- PROBLEM STATEMENT -
Read through the listing below and copy each line in which the word "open" occurs.

- EXTRACTED MATERIAL -
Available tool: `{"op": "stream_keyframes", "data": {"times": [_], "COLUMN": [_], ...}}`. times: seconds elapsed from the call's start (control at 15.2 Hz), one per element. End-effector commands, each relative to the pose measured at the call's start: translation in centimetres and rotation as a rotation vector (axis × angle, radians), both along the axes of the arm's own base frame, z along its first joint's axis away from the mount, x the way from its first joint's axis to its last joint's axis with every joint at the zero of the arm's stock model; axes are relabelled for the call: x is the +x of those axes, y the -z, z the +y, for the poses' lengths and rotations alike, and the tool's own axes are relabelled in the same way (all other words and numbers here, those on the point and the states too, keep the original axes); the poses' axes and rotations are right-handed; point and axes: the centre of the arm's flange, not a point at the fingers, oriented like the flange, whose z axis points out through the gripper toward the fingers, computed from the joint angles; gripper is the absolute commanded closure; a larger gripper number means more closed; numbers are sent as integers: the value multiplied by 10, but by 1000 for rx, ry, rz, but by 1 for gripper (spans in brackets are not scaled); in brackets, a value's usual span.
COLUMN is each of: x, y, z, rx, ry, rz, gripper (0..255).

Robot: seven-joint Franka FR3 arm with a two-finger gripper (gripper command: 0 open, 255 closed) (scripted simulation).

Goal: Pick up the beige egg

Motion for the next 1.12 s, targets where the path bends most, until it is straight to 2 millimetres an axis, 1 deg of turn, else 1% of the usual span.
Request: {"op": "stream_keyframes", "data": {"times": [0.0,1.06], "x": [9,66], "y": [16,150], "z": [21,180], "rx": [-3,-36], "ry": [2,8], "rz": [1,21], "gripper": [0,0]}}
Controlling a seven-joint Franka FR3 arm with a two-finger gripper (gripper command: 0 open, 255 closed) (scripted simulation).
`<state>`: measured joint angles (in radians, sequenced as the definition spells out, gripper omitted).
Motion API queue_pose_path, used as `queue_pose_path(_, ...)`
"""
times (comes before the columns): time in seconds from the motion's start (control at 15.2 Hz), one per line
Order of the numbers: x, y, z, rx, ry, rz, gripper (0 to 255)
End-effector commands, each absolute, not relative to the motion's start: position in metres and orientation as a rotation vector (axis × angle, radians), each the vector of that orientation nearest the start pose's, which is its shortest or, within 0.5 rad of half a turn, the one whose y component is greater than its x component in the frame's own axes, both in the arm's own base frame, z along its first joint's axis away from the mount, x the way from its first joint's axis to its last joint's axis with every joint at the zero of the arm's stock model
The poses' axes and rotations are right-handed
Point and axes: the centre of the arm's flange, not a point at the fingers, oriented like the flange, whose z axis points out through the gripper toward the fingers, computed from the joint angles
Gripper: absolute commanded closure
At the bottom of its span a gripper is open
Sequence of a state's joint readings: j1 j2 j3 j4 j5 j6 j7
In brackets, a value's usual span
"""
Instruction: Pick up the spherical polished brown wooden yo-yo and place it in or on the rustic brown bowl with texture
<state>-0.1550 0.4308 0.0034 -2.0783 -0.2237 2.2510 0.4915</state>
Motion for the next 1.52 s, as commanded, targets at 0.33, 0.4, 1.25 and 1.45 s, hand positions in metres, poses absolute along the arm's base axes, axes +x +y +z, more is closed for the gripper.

- ANSWER FOR THIS EXERCISE -
Robot: seven-joint Franka FR3 arm with a two-finger gripper (gripper command: 0 open, 255 closed) (scripted simulation).
Controlling a seven-joint Franka FR3 arm with a two-finger gripper (gripper command: 0 open, 255 closed) (scripted simulation).
At the bottom of its span a gripper is open

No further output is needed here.